==== Exercise data

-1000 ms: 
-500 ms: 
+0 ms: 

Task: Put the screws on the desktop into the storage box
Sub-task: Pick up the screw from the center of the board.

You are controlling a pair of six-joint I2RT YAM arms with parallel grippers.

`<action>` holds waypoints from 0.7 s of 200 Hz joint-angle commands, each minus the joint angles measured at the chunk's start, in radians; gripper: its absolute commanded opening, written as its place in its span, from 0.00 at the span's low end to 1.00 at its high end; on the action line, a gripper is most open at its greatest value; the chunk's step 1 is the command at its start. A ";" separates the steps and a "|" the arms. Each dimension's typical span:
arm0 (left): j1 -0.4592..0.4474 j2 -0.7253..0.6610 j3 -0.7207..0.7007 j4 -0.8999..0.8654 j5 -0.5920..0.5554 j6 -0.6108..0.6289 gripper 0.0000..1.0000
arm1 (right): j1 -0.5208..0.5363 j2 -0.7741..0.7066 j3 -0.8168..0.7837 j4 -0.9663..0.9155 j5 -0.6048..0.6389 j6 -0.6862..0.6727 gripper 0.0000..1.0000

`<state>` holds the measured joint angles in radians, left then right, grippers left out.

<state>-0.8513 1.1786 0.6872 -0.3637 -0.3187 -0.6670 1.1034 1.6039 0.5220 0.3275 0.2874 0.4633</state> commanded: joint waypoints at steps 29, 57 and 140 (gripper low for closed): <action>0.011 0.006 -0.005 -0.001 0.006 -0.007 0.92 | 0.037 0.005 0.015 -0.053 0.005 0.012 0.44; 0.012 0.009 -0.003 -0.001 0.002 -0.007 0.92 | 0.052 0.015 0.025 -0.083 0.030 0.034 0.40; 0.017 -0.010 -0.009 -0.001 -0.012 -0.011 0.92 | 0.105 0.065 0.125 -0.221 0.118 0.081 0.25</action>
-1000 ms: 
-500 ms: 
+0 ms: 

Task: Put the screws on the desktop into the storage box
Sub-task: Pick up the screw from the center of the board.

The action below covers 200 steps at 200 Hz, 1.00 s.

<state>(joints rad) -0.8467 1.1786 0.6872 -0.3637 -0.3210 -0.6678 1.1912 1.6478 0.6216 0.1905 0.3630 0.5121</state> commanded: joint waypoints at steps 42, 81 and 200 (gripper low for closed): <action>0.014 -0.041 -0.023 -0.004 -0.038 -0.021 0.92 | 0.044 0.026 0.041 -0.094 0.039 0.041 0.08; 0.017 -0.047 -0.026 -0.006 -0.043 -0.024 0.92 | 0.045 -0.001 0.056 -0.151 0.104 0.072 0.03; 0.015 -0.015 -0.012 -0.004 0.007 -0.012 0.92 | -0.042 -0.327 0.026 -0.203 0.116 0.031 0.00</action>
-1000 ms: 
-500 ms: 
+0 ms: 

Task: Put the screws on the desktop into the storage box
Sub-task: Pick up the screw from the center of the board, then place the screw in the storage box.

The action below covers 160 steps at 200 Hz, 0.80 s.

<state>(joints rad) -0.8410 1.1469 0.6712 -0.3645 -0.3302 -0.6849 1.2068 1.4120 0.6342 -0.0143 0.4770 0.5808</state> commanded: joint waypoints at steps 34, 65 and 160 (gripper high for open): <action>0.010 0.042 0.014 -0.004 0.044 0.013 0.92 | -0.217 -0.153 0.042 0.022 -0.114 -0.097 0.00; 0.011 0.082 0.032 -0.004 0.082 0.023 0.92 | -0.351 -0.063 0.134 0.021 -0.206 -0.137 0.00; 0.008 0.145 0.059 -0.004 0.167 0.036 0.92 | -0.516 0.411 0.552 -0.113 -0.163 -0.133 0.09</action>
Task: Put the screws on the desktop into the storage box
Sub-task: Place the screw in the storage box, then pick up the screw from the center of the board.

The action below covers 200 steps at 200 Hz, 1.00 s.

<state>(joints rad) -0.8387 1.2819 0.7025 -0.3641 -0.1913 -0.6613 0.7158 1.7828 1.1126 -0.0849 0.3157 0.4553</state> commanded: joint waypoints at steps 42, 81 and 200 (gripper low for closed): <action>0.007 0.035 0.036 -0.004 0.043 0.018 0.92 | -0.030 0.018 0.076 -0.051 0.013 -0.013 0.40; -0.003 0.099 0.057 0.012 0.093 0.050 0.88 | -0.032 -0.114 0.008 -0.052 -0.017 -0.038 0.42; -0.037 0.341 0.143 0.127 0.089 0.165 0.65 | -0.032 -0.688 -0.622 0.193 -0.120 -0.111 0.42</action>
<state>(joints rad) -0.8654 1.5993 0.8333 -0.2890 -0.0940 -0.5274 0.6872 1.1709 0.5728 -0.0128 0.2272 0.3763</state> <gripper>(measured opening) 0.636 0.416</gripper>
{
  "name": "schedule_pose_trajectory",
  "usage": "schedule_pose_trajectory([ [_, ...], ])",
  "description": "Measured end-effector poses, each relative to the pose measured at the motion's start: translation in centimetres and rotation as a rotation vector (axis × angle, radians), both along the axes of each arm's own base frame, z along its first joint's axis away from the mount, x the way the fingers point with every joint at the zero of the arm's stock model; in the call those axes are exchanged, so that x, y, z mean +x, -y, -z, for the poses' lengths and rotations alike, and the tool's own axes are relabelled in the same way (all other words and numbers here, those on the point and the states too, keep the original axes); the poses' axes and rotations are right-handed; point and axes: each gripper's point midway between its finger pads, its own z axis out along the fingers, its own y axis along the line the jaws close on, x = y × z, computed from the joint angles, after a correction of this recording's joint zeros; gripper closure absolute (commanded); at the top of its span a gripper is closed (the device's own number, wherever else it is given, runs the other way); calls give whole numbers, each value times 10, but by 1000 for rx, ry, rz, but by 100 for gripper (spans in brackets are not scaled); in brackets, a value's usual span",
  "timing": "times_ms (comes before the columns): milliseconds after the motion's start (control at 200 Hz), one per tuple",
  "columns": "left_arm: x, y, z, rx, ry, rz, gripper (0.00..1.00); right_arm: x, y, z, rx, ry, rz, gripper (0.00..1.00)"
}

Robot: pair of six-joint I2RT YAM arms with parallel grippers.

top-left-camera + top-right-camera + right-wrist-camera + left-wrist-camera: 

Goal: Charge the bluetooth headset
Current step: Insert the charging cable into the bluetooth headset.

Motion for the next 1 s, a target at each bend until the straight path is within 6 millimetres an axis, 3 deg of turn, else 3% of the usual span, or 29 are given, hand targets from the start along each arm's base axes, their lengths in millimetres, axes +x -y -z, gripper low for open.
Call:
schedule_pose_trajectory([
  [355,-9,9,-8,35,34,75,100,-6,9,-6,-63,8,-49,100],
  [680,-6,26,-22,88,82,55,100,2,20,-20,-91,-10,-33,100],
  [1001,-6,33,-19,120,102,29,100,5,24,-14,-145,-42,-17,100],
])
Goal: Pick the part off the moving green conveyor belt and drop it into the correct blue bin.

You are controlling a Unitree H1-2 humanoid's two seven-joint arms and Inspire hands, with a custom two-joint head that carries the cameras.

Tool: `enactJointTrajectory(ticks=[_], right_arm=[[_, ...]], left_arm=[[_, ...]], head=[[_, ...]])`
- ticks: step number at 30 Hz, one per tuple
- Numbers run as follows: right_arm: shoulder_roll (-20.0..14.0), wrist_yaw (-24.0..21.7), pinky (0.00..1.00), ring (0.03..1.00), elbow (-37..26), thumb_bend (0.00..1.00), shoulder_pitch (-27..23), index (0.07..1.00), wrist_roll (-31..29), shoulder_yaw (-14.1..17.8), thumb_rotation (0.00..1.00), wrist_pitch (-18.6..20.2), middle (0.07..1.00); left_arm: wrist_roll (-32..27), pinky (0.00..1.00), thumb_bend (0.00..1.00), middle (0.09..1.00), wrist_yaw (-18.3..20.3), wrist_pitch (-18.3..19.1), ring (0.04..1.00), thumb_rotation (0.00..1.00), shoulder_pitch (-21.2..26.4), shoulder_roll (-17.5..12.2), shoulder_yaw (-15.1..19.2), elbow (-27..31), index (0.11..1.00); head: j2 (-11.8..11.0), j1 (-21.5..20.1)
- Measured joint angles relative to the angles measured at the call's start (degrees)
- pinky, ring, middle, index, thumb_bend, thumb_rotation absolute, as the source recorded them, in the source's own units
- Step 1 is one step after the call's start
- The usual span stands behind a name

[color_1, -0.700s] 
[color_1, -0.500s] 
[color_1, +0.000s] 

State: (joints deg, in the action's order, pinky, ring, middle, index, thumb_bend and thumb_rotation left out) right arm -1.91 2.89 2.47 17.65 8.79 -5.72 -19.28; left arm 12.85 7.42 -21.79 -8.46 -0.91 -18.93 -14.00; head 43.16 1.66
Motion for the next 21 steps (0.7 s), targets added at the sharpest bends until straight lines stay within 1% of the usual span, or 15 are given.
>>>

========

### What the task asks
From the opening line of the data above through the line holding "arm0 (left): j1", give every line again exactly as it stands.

### Solution
-1000 ms: 
-500 ms: 
+0 ms: 

Task: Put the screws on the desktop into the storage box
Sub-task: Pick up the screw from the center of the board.

You are controlling a pair of six-joint I2RT YAM arms with parallel grippers.

`<action>` holds waypoints from 0.7 s of 200 Hz joint-angle commands, each minus the joint angles measured at the chunk's start, in radians; gripper: its absolute commanded opening, written as its place in its span, from 0.00 at the span's low end to 1.00 at its high end; on the action line, a gripper is most open at its greatest value; the chunk's step 1 is the command at its start. A ";" separates the steps and a "|" the arms. Each dimension's typical span:
arm0 (left): j1 -0.4592..0.4474 j2 -0.7253..0.6610 j3 -0.7207..0.7007 j4 -0.8999..0.8654 j5 -0.5920..0.5554 j6 -0.6108..0.6289 gripper 0.0000..1.0000

That completes the output for this exercise.